Chief Financial Officer (CFO) who supports corporate growth from a financial perspective. The role required of CFOs today has changed significantly. As a designer who creates corporate value, he is required to fulfill his traditional financial responsibilities while at the same time contributing to corporate growth and responding to changes in the complex circumstances surrounding management.
What is a CFO?
Recently, the term CFO has finally become widespread in India, but few people have an accurate grasp of its meaning. Many people recognize that the CFO is a term that refers to the director of the finance department, but in reality it is not. The CFO is “another manager” who has a high level of expertise in finance and business management, actively formulates strategies, and promotes business together with the manager.
The difference between the CFO and the finance manager is that the finance department is an indirect department, while the Virtual CFO India is a management team.

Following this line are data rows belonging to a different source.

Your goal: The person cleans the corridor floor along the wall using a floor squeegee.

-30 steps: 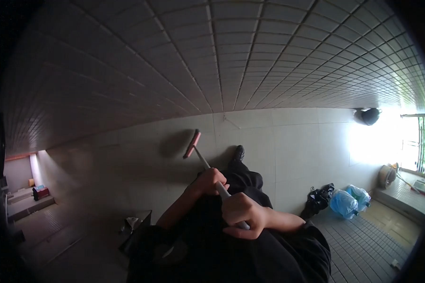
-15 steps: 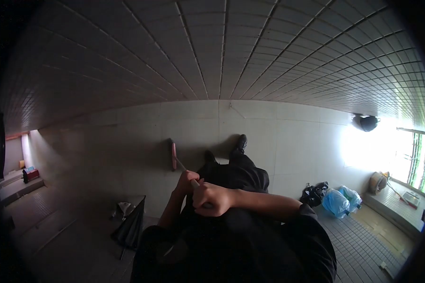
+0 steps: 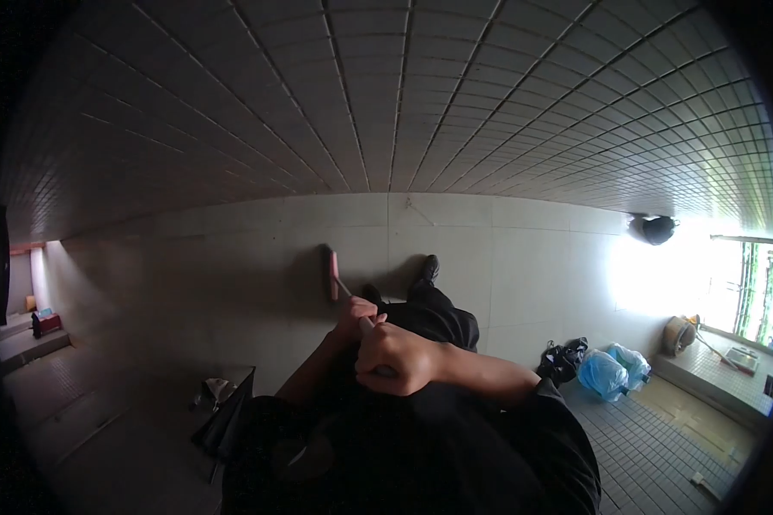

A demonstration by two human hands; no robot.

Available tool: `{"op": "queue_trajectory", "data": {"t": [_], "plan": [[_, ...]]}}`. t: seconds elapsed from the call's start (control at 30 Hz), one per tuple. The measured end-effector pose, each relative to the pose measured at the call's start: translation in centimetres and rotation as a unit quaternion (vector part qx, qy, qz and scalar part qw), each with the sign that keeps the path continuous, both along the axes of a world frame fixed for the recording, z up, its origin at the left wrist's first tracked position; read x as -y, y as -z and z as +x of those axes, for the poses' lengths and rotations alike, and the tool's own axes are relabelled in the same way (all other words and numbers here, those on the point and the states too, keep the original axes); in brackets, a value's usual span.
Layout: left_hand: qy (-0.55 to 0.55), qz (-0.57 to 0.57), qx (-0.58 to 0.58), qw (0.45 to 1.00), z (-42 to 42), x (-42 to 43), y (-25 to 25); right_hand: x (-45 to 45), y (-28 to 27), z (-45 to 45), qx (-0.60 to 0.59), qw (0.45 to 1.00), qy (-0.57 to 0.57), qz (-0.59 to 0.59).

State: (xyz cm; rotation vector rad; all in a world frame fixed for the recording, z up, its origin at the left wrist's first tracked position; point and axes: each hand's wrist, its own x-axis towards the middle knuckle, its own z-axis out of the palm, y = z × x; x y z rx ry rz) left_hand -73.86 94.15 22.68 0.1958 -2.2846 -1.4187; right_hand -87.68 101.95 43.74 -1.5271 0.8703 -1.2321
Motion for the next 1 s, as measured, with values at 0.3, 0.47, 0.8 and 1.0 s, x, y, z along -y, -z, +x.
{"op": "queue_trajectory", "data": {"t": [0.3, 0.47, 0.8, 1.0], "plan": [[0.077, -0.002, -0.083, 0.994, -4.1, -2.2, -2.1, -2.6, -3.3, 0.3, -0.142, 0.988, -0.061, 0.021], [0.077, -0.022, -0.095, 0.992, -5.4, -2.7, -3.2, -3.4, -3.5, 0.1, -0.158, 0.985, -0.066, 0.007], [0.050, 0.010, -0.121, 0.991, -8.3, -3.4, -3.2, -3.9, -3.7, -0.9, -0.162, 0.986, -0.038, -0.014], [0.093, 0.002, -0.098, 0.991, -8.7, -3.5, -6.9, -5.4, -6.0, -2.8, -0.108, 0.992, -0.023, -0.063]]}}
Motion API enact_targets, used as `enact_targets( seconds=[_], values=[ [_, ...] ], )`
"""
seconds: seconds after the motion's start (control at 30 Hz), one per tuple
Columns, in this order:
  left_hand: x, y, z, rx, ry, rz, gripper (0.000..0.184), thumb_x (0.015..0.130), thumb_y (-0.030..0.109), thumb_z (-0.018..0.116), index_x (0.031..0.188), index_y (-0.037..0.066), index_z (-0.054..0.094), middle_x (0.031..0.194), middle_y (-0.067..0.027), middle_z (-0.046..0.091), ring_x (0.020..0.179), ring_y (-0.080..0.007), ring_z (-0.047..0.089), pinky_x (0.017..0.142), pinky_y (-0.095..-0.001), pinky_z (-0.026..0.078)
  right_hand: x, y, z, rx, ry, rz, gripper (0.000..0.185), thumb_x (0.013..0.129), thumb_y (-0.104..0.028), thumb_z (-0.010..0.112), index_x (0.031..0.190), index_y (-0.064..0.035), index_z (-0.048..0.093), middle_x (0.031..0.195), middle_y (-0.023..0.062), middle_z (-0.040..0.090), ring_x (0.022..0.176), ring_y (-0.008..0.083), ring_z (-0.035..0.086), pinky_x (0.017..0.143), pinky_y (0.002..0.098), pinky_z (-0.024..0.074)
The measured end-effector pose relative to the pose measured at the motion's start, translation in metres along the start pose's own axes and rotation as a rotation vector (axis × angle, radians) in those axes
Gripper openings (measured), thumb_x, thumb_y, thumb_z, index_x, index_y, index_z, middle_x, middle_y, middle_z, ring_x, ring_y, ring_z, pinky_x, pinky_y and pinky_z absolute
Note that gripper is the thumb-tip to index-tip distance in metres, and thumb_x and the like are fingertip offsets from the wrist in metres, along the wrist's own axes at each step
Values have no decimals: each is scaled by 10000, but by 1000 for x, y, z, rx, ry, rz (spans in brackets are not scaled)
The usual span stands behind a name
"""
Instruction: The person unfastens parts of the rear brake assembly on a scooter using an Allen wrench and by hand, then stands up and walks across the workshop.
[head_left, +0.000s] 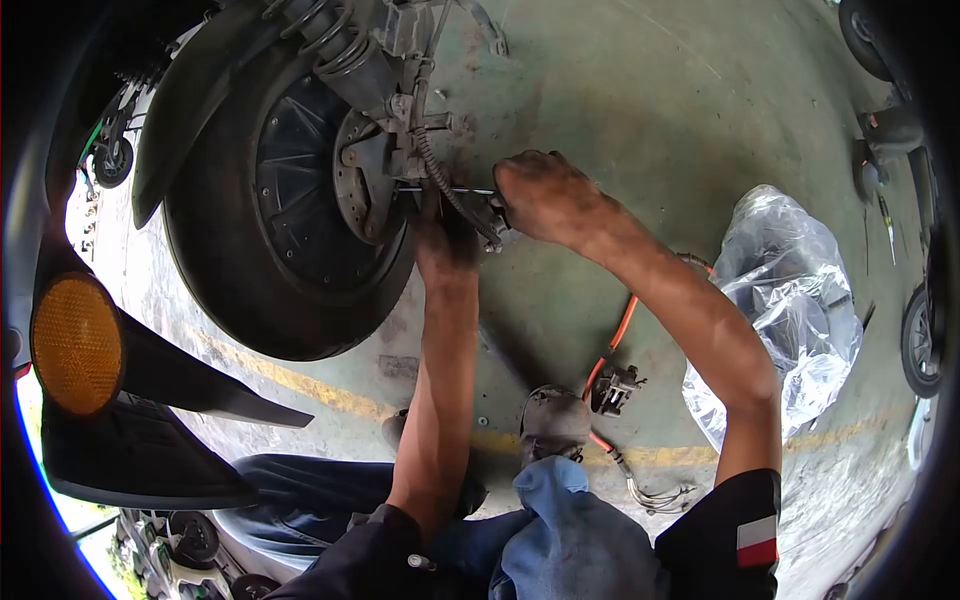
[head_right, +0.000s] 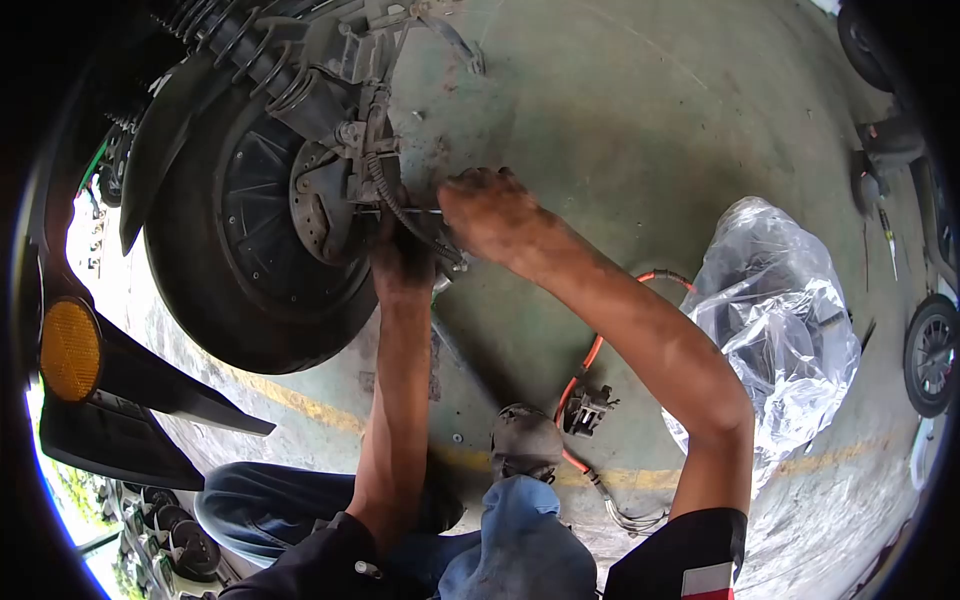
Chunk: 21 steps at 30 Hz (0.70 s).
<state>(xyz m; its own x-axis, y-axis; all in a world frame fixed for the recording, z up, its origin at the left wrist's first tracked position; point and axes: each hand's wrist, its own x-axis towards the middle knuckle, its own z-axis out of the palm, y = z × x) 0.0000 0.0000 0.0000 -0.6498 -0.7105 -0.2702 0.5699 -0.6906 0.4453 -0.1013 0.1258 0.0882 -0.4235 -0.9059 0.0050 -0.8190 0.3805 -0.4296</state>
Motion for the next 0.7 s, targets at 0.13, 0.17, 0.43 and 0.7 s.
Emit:
enact_targets(
  seconds=[0.13,0.17,0.43,0.7],
  values=[
    [0,10,2,-4,-68,-66,276,910,42,521,1186,35,527,1134,-106,596,1084,-260,552,939,-387,449,2,-2,6,-20,76,-50,167,774,-69,597,909,23,561,926,206,618,956,353,588,902,497,421],
    [-4,9,5,42,-62,-47,260,924,67,506,1180,26,530,1128,-109,597,1081,-260,553,911,-386,463,2,-1,6,-64,145,-80,154,773,-62,591,896,24,560,913,210,616,945,349,587,898,499,421],
    [-22,7,4,313,-24,-53,232,948,139,470,1128,31,568,1088,-101,589,971,-233,560,922,-373,452,3,0,0,-106,-3,-62,210,831,-113,533,976,31,582,974,210,612,1032,355,567,960,576,381],
    [-13,9,2,427,-61,-48,270,927,131,468,1147,-6,542,1127,-124,574,1047,-257,558,940,-403,444,3,-8,2,-44,-8,-101,127,788,-50,560,895,17,572,893,221,613,899,345,618,913,557,432]
  ],
)
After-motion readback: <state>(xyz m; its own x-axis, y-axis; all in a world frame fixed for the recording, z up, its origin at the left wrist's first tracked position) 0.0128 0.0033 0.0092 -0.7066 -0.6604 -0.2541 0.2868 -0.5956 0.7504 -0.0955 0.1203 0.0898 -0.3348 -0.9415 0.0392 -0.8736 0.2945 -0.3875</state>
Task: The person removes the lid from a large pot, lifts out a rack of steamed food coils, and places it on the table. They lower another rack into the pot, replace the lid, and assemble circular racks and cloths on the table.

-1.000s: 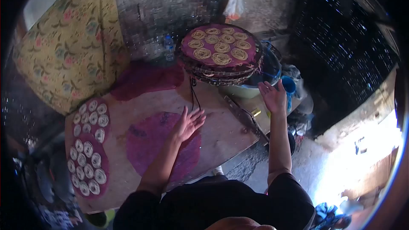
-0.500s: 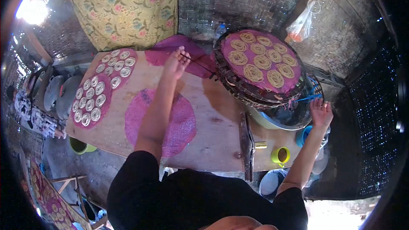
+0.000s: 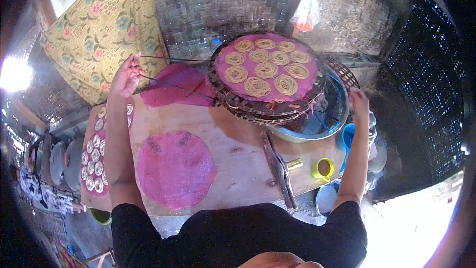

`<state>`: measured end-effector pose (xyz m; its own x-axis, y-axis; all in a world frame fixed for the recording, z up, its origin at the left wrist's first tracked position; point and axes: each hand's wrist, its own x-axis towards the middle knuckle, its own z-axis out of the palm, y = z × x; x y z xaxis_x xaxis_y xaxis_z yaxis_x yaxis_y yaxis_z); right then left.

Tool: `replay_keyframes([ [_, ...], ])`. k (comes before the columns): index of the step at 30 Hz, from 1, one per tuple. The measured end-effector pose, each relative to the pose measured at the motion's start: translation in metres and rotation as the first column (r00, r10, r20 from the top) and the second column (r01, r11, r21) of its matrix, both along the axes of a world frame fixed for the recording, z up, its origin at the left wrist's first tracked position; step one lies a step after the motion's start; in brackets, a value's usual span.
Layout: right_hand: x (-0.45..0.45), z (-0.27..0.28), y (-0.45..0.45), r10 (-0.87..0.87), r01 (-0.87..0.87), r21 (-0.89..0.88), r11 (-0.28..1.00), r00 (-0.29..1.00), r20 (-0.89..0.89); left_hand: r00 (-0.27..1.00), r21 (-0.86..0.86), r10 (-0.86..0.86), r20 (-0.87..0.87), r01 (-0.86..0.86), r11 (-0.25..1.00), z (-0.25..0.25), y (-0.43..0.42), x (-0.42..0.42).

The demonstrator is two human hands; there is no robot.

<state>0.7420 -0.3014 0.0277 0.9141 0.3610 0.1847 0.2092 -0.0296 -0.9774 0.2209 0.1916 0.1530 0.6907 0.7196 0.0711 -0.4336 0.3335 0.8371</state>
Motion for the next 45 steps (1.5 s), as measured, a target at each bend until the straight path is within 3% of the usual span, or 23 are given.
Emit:
replay_keyframes([
  [2, 0.038, -0.009, 0.013, -0.061, 0.184, -0.302, 0.935, 0.925, 0.374, 1.0, 0.025, -0.01, -0.009, 0.011, 1.0, 0.003, 0.003, 0.004],
  [4, 0.049, -0.008, 0.04, 0.07, 0.48, -0.493, 0.725, 0.661, 0.747, 0.998, 0.071, 0.043, -0.051, -0.039, 0.997, 0.01, -0.004, 0.012],
  [5, 0.034, -0.002, 0.054, 0.01, 0.516, -0.578, 0.632, 0.741, 0.672, 0.998, 0.073, 0.042, -0.047, -0.038, 0.997, 0.011, -0.003, 0.016],
  [7, 0.02, 0.008, 0.076, 0.203, 0.635, -0.63, 0.447, 0.614, 0.763, 0.999, 0.082, 0.044, -0.006, -0.043, 0.996, 0.013, 0.001, 0.021],
  [8, 0.035, -0.001, 0.079, 0.208, 0.632, -0.627, 0.456, 0.609, 0.765, 0.998, 0.084, 0.055, -0.002, -0.055, 0.995, 0.013, 0.006, 0.022],
  [10, 0.078, -0.027, 0.088, 0.464, 0.763, -0.628, 0.155, 0.505, 0.728, 0.986, -0.005, -0.162, -0.026, 0.162, 0.987, 0.015, 0.02, 0.02],
  [11, 0.082, -0.015, 0.089, 0.469, 0.759, -0.627, 0.174, 0.496, 0.731, 0.989, 0.002, -0.142, -0.028, 0.142, 0.99, 0.021, 0.021, 0.019],
  [12, 0.078, 0.013, 0.082, 0.253, 0.411, -0.802, 0.433, 0.799, 0.546, 0.985, 0.055, -0.151, -0.085, 0.156, 0.986, 0.025, 0.017, 0.024],
  [13, 0.071, 0.046, 0.073, 0.145, 0.032, -0.72, 0.693, 0.973, 0.182, 0.978, 0.103, -0.155, -0.142, 0.171, 0.98, 0.028, 0.011, 0.031],
  [14, 0.071, 0.068, 0.067, 0.172, -0.262, -0.411, 0.873, 0.954, -0.244, 0.984, 0.176, -0.089, -0.153, 0.116, 0.977, 0.039, -0.005, 0.041],
  [16, 0.107, 0.089, 0.062, 0.434, -0.406, 0.167, 0.899, 0.765, -0.476, 0.988, 0.285, 0.013, -0.157, 0.033, 0.958, 0.057, -0.024, 0.059],
  [17, 0.088, 0.112, 0.072, 0.21, -0.207, 0.049, 0.977, 0.904, -0.372, 0.988, 0.322, 0.049, -0.149, 0.002, 0.947, 0.061, -0.022, 0.066],
  [18, 0.088, 0.121, 0.076, 0.273, -0.214, 0.204, 0.955, 0.902, -0.333, 0.99, 0.35, 0.004, -0.141, 0.046, 0.936, 0.065, -0.021, 0.072],
  [19, 0.077, 0.145, 0.08, 0.281, -0.248, 0.137, 0.959, 0.896, -0.344, 0.99, 0.377, -0.037, -0.133, 0.085, 0.922, 0.07, -0.019, 0.075],
  [21, 0.089, 0.164, 0.098, 0.426, -0.33, 0.307, 0.893, 0.838, -0.34, 0.989, 0.373, -0.051, -0.139, 0.1, 0.922, 0.082, -0.022, 0.079],
  [23, 0.069, 0.197, 0.114, 0.406, -0.334, 0.312, 0.889, 0.891, -0.204, 0.991, 0.363, -0.094, -0.097, 0.123, 0.924, 0.094, -0.013, 0.074],
  [25, 0.074, 0.214, 0.122, 0.516, -0.453, 0.288, 0.844, 0.833, -0.201, 0.992, 0.255, -0.114, -0.048, 0.123, 0.959, 0.106, -0.016, 0.062],
  [30, 0.007, 0.273, 0.135, 0.591, -0.535, 0.354, 0.767, 0.804, -0.067, 0.985, 0.369, 0.054, -0.163, 0.01, 0.929, 0.138, -0.045, 0.022],
  [33, -0.003, 0.274, 0.167, 0.762, -0.707, 0.344, 0.618, 0.646, -0.043, 0.992, 0.447, 0.054, -0.112, 0.002, 0.894, 0.145, -0.037, -0.021],
  [37, -0.077, 0.251, 0.201, 0.826, -0.761, 0.353, 0.544, 0.56, -0.068, 0.965, 0.459, 0.214, -0.155, -0.121, 0.88, 0.154, -0.071, -0.084],
  [38, -0.118, 0.245, 0.205, 0.761, -0.696, 0.339, 0.634, 0.639, -0.113, 0.955, 0.48, 0.225, -0.194, -0.107, 0.871, 0.151, -0.078, -0.101],
  [43, -0.184, 0.176, 0.244, 0.812, -0.764, 0.276, 0.584, 0.55, -0.194, 0.924, 0.53, 0.217, -0.314, -0.019, 0.848, 0.112, -0.104, -0.204],
  [45, -0.213, 0.15, 0.253, 0.814, -0.755, 0.304, 0.581, 0.529, -0.24, 0.878, 0.494, 0.411, -0.245, -0.251, 0.832, 0.086, -0.13, -0.23],
])
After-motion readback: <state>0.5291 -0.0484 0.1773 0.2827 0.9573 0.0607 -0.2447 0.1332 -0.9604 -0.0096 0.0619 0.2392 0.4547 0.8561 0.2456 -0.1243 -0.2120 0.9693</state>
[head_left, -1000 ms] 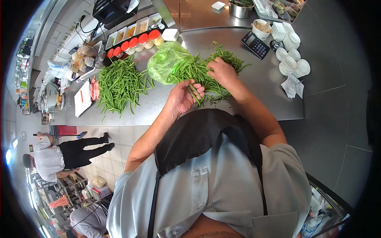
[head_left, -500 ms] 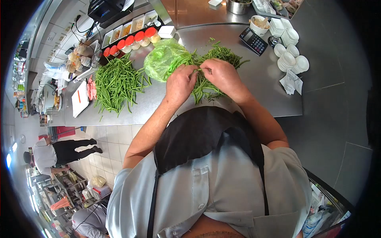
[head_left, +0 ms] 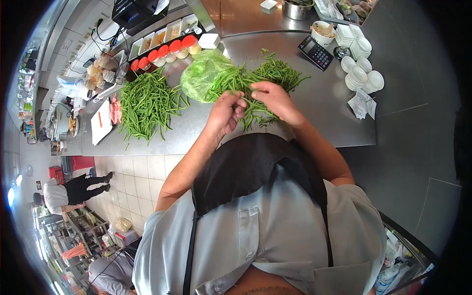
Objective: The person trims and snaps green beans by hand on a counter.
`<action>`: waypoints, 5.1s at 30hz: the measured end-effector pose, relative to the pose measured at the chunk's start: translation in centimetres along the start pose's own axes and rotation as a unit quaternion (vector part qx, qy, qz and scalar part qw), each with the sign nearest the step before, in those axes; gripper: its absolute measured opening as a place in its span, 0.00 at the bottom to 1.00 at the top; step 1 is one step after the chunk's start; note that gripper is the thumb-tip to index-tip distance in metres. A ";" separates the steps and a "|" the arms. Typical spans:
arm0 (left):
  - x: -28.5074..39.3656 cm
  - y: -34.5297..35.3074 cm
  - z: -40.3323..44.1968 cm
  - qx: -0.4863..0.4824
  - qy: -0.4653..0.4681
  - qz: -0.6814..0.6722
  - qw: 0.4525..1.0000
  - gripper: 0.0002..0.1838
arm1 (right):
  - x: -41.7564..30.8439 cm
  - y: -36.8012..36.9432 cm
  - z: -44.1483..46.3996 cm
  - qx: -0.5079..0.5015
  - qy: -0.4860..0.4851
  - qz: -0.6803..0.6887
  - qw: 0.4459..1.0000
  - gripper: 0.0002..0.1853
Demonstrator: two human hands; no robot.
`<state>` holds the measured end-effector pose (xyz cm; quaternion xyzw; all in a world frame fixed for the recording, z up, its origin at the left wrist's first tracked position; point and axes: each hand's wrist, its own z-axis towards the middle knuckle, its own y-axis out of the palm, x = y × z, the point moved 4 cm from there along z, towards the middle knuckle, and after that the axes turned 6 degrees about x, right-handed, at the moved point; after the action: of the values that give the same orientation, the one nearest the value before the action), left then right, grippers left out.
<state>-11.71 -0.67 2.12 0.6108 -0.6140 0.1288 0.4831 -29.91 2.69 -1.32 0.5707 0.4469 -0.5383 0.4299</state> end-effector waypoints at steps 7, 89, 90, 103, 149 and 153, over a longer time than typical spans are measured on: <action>0.0 -1.8 0.5 0.026 0.050 -0.044 0.997 0.07 | -1.6 0.7 -1.6 -0.094 0.012 -0.155 0.983 0.14; -0.9 -9.7 -1.8 0.029 0.085 0.165 0.982 0.06 | -1.1 7.2 -5.3 -0.161 -0.075 -0.541 0.822 0.22; -1.3 -9.5 -1.5 0.021 0.101 0.312 0.944 0.07 | -0.9 7.4 -5.1 -0.156 -0.074 -0.556 0.813 0.22; 1.4 -4.6 -1.4 -0.054 0.402 0.649 0.644 0.15 | -2.5 5.4 -6.8 0.110 -0.100 -0.442 0.884 0.11; 0.3 -8.6 -1.7 -0.166 -0.157 -0.172 0.958 0.09 | -1.5 9.4 -6.1 0.050 -0.006 -0.180 0.982 0.12; 0.2 -9.6 -2.5 -0.207 -0.150 -0.130 0.958 0.09 | -0.5 9.3 -5.2 0.069 0.169 0.187 0.965 0.08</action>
<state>-2.22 -1.02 -0.60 0.5840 -0.6079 -0.1584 0.5141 -19.73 5.55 -0.44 0.7548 0.3603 -0.3737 0.4010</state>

The finance department may be knowledgeable about finance, but not good at management strategy. What is happening in the market? What is your position in the market? While the CFO thinks about business strategy, the finance department covers limited areas such as the company’s finance and accounting.
Furthermore, even if the finance department can handle finance and accounting operations, it does not involve other departments to take action for the growth of the company. Even if you carry out a profit and loss calculation for each department, you cannot think about what is the cause of the department with a poor profit margin and how you can improve it.
On the other hand, the CFO, who is the management team, has the job of demonstrating leadership and growing the company. You are required to work with the CEO to face management challenges, which is the difference between the indirect department and management, and the finance department and CFO.
Division of roles between CEO and CFO
The CEO is the Chief Executive Officer. To put it simply, the roles of the CEO and CFO are such that “the CFO is the one who creates the business and makes the sales, and the CFO is the one who makes the funds to make the business.”
CEOs are good at thinking about new strategies, new businesses, and future visions to generate sales. However, there are many people who talk with a concrete sense that sales will increase if this happens, and that the market size should be about this size, but you will need a CFO to obtain an EIN number. There are few CEOs who are good at putting short-term, medium-term, and long-term management into numbers after properly showing the basis of costs and growth rate for sales expansion, and there are times when there is no time to spend.
However, it is difficult to raise funds only with a vision for the future, and without funds, new businesses will not grow. There are many businesses in the world that cannot scale up without successfully communicating profitability and growth to the market. So you need a CFO who is a funding professional.